→ EXERCISE INSTRUCTIONS
Take the data below and copy exactly the lines starting at the one with "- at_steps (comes" and finishing at the one with "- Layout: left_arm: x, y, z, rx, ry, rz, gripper", both included.

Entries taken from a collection
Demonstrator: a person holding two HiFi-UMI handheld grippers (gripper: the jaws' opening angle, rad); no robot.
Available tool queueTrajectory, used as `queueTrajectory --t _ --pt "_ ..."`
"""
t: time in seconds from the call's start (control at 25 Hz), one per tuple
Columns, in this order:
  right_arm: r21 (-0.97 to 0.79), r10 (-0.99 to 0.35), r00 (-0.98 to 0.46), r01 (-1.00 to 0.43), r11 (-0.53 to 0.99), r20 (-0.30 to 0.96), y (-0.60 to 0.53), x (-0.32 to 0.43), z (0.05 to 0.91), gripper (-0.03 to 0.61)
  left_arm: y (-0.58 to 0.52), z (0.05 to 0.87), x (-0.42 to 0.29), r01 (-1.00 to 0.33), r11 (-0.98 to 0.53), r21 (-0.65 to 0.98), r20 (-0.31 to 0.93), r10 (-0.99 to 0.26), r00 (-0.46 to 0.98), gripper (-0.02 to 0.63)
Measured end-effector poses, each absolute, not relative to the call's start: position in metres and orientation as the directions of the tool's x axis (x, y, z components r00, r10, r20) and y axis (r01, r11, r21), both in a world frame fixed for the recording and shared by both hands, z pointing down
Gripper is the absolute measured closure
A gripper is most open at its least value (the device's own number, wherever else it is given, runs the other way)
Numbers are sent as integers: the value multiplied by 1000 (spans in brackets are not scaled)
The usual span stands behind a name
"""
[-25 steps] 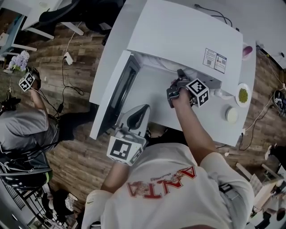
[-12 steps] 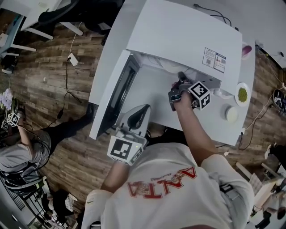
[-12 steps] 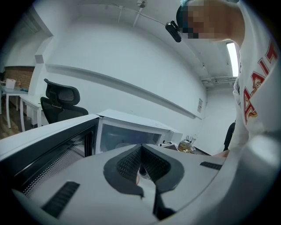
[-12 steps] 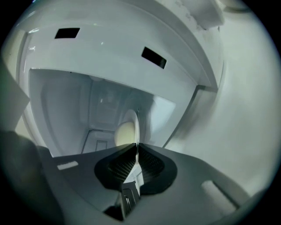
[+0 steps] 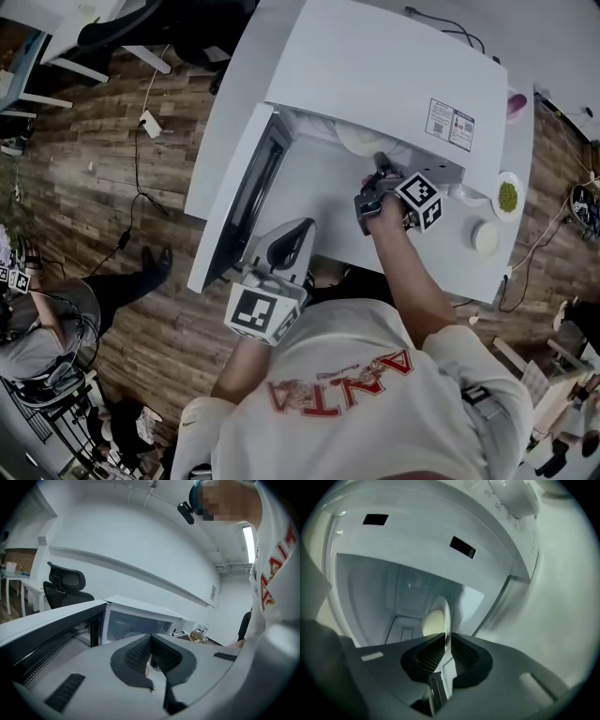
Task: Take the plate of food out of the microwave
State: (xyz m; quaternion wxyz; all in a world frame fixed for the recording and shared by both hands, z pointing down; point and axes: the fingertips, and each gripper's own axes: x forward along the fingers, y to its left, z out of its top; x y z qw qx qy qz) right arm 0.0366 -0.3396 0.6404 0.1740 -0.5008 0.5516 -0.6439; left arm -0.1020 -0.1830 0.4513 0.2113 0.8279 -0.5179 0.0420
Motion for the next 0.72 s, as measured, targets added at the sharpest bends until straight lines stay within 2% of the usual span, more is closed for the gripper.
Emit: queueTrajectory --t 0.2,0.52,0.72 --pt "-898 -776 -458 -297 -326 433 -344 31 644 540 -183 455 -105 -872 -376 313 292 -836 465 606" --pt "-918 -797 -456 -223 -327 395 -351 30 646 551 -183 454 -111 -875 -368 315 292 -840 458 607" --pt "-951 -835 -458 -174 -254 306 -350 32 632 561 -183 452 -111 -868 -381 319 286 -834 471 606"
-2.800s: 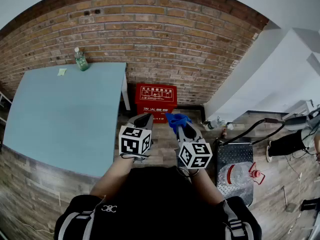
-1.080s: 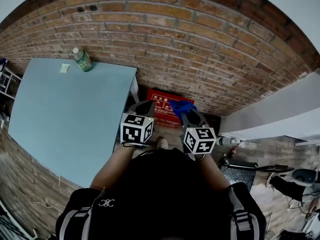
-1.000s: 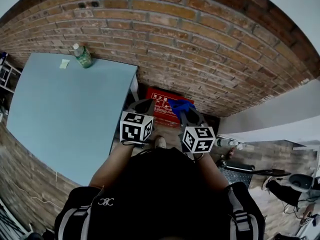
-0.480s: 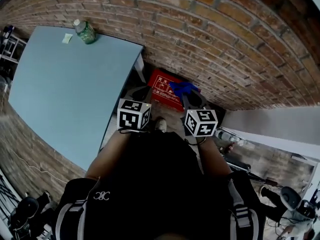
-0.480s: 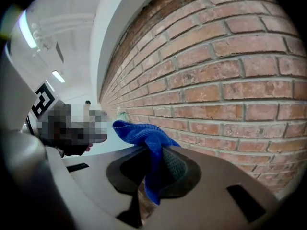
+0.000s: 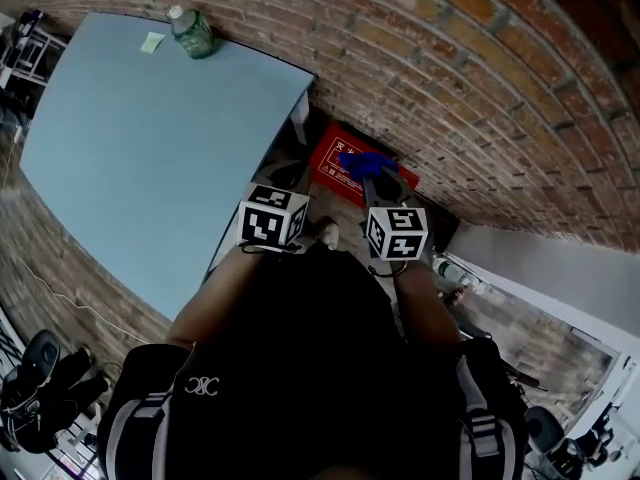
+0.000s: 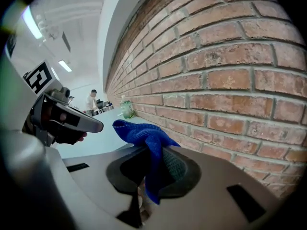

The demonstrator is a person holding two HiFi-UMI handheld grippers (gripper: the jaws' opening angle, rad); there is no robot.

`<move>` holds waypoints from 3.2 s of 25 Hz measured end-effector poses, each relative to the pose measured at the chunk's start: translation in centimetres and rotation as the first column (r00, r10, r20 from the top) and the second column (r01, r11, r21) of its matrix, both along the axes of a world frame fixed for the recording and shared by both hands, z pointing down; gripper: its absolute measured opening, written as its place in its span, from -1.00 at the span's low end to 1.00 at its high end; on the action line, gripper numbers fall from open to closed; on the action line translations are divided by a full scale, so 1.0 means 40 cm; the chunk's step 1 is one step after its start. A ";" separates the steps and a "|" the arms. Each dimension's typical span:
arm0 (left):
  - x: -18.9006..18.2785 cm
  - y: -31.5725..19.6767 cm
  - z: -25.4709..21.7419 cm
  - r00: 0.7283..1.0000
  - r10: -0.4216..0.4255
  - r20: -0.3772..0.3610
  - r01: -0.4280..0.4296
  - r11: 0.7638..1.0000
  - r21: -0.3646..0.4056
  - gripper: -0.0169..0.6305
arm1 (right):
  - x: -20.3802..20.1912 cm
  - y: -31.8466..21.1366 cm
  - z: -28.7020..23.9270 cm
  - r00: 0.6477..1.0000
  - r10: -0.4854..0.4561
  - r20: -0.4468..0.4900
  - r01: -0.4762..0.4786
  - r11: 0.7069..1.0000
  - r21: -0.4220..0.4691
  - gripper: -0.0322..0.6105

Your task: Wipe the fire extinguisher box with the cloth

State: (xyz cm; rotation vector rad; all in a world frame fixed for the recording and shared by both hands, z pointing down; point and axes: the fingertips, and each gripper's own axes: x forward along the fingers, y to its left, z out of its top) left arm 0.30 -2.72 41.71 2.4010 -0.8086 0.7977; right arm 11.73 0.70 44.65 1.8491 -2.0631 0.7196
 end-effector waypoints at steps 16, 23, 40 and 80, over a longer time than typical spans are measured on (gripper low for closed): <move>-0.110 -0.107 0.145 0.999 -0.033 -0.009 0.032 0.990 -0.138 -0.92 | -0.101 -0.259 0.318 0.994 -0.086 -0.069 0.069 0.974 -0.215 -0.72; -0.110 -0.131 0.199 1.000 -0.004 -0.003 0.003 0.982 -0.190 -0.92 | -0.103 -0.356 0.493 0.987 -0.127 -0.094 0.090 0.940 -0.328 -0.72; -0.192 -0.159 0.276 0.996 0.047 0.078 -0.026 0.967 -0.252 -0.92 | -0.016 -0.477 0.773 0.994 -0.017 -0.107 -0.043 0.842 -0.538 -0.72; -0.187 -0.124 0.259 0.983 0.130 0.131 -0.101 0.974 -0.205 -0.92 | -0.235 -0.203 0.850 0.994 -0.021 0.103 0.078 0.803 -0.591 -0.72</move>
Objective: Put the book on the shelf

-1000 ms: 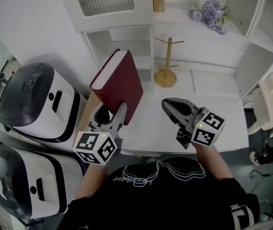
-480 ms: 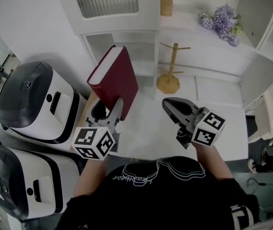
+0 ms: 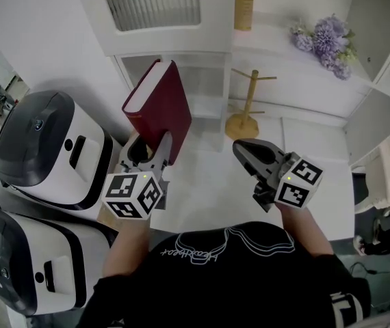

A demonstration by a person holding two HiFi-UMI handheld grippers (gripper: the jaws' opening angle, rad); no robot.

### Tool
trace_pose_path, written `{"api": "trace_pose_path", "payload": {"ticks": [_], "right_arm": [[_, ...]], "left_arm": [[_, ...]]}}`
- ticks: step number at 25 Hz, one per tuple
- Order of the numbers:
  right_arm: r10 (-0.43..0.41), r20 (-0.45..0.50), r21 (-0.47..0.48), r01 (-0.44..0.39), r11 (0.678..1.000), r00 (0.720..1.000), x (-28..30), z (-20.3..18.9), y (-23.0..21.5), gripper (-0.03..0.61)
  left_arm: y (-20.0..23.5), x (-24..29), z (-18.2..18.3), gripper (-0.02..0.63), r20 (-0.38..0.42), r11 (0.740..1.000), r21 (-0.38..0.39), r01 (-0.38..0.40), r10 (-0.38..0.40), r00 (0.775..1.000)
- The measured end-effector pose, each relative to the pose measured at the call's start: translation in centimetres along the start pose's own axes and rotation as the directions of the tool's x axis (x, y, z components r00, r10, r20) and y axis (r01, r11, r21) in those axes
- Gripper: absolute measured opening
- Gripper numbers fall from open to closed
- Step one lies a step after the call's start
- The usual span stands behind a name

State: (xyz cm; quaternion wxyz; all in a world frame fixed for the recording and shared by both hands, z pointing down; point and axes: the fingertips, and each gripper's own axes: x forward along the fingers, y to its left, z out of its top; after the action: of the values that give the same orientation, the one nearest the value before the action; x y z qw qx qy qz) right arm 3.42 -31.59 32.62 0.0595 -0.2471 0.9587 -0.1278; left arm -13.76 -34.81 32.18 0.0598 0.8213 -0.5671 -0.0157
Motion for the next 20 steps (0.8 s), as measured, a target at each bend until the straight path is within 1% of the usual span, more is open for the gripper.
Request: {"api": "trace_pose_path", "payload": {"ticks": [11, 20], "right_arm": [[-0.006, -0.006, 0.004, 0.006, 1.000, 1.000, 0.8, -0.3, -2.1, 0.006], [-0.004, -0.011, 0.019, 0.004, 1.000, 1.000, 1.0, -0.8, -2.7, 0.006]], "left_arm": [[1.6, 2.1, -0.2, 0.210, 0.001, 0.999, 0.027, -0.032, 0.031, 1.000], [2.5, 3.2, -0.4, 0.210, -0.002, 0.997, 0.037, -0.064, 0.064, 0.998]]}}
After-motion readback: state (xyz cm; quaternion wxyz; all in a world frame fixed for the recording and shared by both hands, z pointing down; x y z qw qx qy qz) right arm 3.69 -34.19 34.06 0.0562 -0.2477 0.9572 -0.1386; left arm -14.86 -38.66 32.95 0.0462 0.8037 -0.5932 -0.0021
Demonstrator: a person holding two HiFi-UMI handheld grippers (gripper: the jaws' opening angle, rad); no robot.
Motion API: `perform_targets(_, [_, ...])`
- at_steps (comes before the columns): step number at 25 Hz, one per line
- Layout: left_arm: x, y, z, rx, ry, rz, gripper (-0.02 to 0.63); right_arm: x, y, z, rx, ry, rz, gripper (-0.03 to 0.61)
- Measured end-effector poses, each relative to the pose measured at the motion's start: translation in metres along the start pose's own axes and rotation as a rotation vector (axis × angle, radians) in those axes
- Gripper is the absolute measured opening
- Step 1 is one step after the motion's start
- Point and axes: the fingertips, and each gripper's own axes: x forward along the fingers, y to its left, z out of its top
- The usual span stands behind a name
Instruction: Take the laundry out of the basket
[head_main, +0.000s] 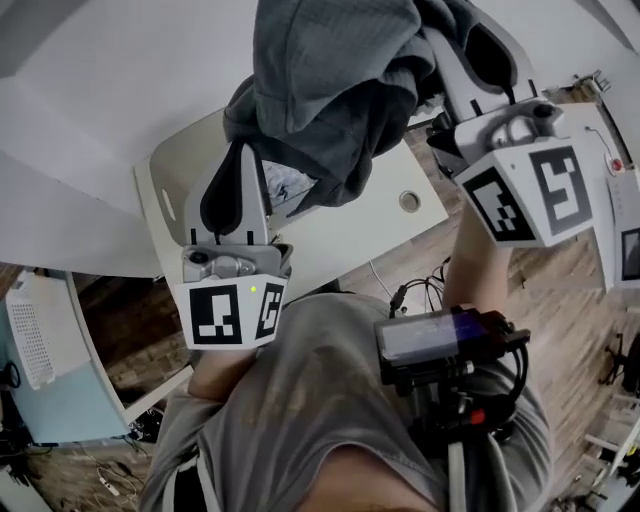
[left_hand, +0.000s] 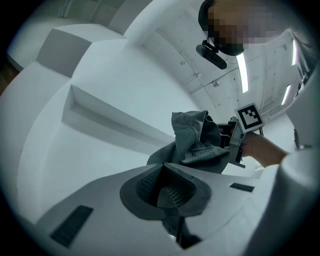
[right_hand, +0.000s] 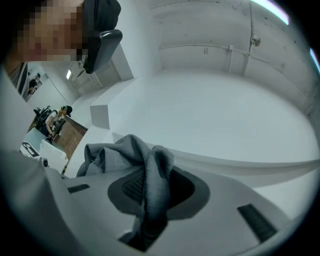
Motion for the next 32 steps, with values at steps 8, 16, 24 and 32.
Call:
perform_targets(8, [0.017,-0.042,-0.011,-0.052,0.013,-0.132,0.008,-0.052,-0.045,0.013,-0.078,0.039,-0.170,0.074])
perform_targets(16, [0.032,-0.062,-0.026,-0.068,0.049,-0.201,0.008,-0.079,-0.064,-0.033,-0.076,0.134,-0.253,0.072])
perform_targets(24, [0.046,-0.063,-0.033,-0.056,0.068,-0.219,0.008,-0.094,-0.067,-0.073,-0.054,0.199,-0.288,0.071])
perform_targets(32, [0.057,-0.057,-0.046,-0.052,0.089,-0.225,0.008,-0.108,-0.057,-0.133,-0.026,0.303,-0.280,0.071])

→ YOUR SOLUTION
- at_steps (comes before the columns): step number at 25 Hz, one per line
- Layout: left_arm: x, y, z, rx, ry, rz, gripper (-0.02 to 0.63); right_arm: x, y, z, rx, ry, rz, gripper (-0.03 to 0.61)

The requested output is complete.